__To do__:
What the task needs is every record repeated exactly, nothing more.

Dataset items
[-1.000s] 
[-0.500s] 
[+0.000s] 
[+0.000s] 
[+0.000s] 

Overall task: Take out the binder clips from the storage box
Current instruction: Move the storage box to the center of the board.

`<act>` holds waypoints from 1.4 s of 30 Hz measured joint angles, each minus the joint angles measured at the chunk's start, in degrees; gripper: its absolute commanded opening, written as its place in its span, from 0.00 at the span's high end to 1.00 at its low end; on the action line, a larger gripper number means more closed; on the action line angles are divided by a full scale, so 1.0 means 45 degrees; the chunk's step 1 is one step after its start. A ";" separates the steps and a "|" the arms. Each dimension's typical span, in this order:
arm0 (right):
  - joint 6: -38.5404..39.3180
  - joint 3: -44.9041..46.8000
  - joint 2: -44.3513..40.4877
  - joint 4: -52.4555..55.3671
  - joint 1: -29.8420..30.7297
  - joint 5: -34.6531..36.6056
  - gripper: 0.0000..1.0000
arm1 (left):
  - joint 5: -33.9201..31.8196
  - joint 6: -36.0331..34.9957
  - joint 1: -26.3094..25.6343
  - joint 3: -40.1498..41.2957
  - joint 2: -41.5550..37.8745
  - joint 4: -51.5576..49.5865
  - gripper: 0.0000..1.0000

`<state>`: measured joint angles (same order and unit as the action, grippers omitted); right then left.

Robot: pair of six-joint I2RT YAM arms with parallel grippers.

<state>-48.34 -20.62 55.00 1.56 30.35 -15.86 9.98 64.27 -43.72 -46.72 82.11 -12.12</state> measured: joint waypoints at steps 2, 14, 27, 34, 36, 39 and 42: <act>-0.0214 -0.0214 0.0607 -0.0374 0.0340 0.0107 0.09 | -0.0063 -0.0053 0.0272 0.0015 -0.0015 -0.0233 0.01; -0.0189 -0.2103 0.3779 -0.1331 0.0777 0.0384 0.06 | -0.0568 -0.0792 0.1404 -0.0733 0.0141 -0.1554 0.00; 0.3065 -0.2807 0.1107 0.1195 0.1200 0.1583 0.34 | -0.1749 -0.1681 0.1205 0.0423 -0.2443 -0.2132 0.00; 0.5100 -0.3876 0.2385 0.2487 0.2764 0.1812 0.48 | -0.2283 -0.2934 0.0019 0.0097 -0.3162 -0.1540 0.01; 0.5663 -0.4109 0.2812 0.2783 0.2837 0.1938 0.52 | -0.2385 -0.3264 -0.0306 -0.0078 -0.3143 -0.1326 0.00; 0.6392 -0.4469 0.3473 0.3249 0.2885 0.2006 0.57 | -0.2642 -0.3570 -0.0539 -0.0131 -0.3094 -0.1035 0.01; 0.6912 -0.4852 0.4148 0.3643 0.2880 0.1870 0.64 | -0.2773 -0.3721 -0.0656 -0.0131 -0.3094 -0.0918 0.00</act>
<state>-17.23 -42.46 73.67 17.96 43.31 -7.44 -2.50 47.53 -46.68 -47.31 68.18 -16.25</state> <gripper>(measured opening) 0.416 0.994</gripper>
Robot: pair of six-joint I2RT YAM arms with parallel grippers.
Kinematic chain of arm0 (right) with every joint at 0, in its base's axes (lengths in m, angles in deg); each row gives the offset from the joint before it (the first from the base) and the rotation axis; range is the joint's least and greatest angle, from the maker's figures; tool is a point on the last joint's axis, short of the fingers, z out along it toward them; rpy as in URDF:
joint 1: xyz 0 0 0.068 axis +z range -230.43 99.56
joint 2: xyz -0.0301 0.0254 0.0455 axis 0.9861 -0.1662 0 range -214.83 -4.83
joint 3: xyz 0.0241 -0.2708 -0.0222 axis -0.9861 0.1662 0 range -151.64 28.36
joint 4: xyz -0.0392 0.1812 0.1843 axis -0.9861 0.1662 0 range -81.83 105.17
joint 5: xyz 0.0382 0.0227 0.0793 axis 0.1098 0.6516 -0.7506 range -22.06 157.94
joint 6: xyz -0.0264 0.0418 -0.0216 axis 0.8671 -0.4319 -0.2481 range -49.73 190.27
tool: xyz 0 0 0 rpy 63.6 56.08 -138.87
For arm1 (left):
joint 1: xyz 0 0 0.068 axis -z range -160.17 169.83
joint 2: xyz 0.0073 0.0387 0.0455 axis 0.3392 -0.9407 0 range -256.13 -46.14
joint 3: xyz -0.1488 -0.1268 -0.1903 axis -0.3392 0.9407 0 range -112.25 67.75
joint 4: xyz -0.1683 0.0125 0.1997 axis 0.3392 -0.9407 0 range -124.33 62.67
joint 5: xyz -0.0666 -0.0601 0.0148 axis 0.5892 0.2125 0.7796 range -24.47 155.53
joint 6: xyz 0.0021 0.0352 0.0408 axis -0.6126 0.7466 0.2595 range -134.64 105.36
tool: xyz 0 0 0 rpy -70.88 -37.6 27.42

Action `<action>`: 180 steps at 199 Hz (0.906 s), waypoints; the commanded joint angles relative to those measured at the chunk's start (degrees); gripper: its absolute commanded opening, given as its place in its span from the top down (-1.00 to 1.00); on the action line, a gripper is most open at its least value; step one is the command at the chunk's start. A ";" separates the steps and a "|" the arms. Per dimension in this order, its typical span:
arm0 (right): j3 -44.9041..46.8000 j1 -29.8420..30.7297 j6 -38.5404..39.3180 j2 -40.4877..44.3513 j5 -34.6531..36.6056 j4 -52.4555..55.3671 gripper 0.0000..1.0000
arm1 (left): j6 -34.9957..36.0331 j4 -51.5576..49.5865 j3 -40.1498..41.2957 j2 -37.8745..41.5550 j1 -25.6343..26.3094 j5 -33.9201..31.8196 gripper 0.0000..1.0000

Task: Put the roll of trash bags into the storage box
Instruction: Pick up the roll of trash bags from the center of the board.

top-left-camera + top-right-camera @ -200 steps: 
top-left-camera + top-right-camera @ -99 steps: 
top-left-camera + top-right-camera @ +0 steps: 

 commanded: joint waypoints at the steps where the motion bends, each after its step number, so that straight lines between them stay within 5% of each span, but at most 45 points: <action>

__Answer below__:
[-1.000s] 
[-0.500s] 
[+0.000s] 
[+0.000s] 
[+0.000s] 

Overall task: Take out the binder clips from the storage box
Current instruction: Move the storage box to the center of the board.

`<act>` holds waypoints from 1.4 s of 30 Hz measured joint angles, each minus the joint angles measured at the chunk's start, in degrees; gripper: its absolute commanded opening, written as its place in its span, from 0.00 at the span's high end to 1.00 at its low end; on the action line, a larger gripper number means more closed; on the action line angles are divided by a full scale, so 1.0 means 45 degrees; the chunk's step 1 is one step after its start. A ";" separates the steps and a "|" the arms. Each dimension's typical span, in this order:
arm0 (right):
  - joint 6: -38.5404..39.3180
  - joint 3: -44.9041..46.8000
  - joint 2: -44.3513..40.4877
  - joint 4: -52.4555..55.3671
  - joint 1: -29.8420..30.7297
  - joint 5: -34.6531..36.6056
  - gripper: 0.0000..1.0000
arm1 (left):
  - joint 5: -33.9201..31.8196
  - joint 6: -36.0331..34.9957
  - joint 1: -26.3094..25.6343
  - joint 3: -40.1498..41.2957
  - joint 2: -41.5550..37.8745
  - joint 4: -51.5576..49.5865
  - gripper: 0.0000..1.0000

`<state>`: measured joint angles (same order and unit as the action, grippers omitted); right then left.

Robot: pair of six-joint I2RT YAM arms with parallel grippers.

<state>-48.34 -20.62 55.00 1.56 30.35 -15.86 9.98 64.27 -43.72 -46.72 82.11 -12.12</state> measured: joint waypoints at steps 2, 14, 27, 34, 36, 39 and 42: <act>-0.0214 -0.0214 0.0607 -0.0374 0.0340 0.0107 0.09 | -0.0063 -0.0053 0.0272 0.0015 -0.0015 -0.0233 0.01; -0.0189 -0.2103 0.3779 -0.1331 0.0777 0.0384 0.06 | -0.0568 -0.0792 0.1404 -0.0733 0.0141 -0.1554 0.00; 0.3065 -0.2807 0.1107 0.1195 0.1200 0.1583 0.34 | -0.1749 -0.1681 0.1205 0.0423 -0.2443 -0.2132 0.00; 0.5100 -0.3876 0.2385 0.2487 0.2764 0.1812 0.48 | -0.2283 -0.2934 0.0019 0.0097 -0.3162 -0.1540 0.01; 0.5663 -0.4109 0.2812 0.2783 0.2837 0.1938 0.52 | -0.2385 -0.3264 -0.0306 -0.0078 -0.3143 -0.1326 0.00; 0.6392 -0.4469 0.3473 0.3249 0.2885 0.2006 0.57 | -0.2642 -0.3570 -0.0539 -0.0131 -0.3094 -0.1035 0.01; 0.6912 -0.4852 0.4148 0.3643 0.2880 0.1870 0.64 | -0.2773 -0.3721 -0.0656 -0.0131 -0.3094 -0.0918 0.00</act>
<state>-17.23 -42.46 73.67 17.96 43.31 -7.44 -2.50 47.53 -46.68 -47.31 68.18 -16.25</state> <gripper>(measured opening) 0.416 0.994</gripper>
Robot: pair of six-joint I2RT YAM arms with parallel grippers.
Kinematic chain of arm0 (right) with every joint at 0, in its base's axes (lengths in m, angles in deg); each row gives the offset from the joint before it (the first from the base) and the rotation axis; range is the joint's least and greatest angle, from the maker's figures; tool is a point on the last joint's axis, short of the fingers, z out along it toward them; rpy as in URDF:
joint 1: xyz 0 0 0.068 axis +z range -230.43 99.56
joint 2: xyz -0.0301 0.0254 0.0455 axis 0.9861 -0.1662 0 range -214.83 -4.83
joint 3: xyz 0.0241 -0.2708 -0.0222 axis -0.9861 0.1662 0 range -151.64 28.36
joint 4: xyz -0.0392 0.1812 0.1843 axis -0.9861 0.1662 0 range -81.83 105.17
joint 5: xyz 0.0382 0.0227 0.0793 axis 0.1098 0.6516 -0.7506 range -22.06 157.94
joint 6: xyz -0.0264 0.0418 -0.0216 axis 0.8671 -0.4319 -0.2481 range -49.73 190.27
tool: xyz 0 0 0 rpy 63.6 56.08 -138.87
For arm1 (left):
joint 1: xyz 0 0 0.068 axis -z range -160.17 169.83
joint 2: xyz 0.0073 0.0387 0.0455 axis 0.3392 -0.9407 0 range -256.13 -46.14
joint 3: xyz -0.1488 -0.1268 -0.1903 axis -0.3392 0.9407 0 range -112.25 67.75
joint 4: xyz -0.1683 0.0125 0.1997 axis 0.3392 -0.9407 0 range -124.33 62.67
joint 5: xyz -0.0666 -0.0601 0.0148 axis 0.5892 0.2125 0.7796 range -24.47 155.53
joint 6: xyz 0.0021 0.0352 0.0408 axis -0.6126 0.7466 0.2595 range -134.64 105.36
tool: xyz 0 0 0 rpy -70.88 -37.6 27.42

Action `<action>`: 180 steps at 199 Hz (0.906 s), waypoints; the commanded joint angles relative to those measured at the chunk's start (degrees); gripper: its absolute commanded opening, given as its place in its span from the top down (-1.00 to 1.00); on the action line, a gripper is most open at its least value; step one is the command at the chunk's start. A ";" separates the steps and a "|" the arms. Per dimension in this order, its typical span:
arm0 (right): j3 -44.9041..46.8000 j1 -29.8420..30.7297 j6 -38.5404..39.3180 j2 -40.4877..44.3513 j5 -34.6531..36.6056 j4 -52.4555..55.3671 gripper 0.0000..1.0000
arm1 (left): j6 -34.9957..36.0331 j4 -51.5576..49.5865 j3 -40.1498..41.2957 j2 -37.8745..41.5550 j1 -25.6343..26.3094 j5 -33.9201..31.8196 gripper 0.0000..1.0000

Task: Put the roll of trash bags into the storage box
Instruction: Pick up the roll of trash bags from the center of the board.

top-left-camera + top-right-camera @ -200 steps: 
top-left-camera + top-right-camera @ -99 steps: 
top-left-camera + top-right-camera @ +0 steps: 

 commanded: joint waypoints at the steps where the motion bends, each after its step number, so that straight lines between them stay within 5% of each span, but at most 45 points: <action>

That completes the response to the exercise.